◆ TASK TO COMPLETE
Starting at the line that contains "A page of spatial", transcribe each line through the end of the material below, exactly and nothing else, leaving out the pictures.

◆ DATA FOR THE TASK
______
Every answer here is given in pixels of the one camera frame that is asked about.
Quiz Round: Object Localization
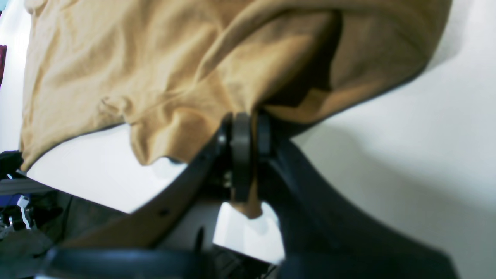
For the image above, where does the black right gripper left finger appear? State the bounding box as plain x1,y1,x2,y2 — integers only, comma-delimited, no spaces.
37,113,253,279

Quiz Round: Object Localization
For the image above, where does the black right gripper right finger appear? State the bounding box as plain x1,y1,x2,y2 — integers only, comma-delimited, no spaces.
256,114,458,279

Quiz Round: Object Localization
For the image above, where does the brown t-shirt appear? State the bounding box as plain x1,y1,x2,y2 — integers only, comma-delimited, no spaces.
19,0,454,219

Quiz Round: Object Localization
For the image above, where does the grey tool bin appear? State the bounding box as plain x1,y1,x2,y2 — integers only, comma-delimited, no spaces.
0,149,132,279

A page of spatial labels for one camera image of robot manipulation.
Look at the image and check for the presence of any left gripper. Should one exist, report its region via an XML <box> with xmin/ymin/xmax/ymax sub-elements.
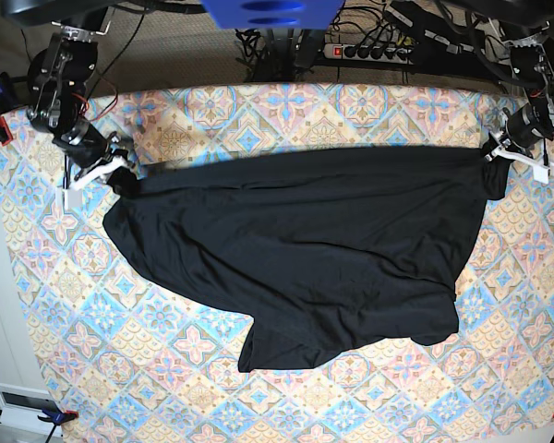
______
◆ RESULT OF THIS EXERCISE
A page of spatial labels for one camera image of robot manipulation.
Look at the image and check for the presence of any left gripper. Should one exist, report its region via an XML <box> with xmin/ymin/xmax/ymax sub-elements.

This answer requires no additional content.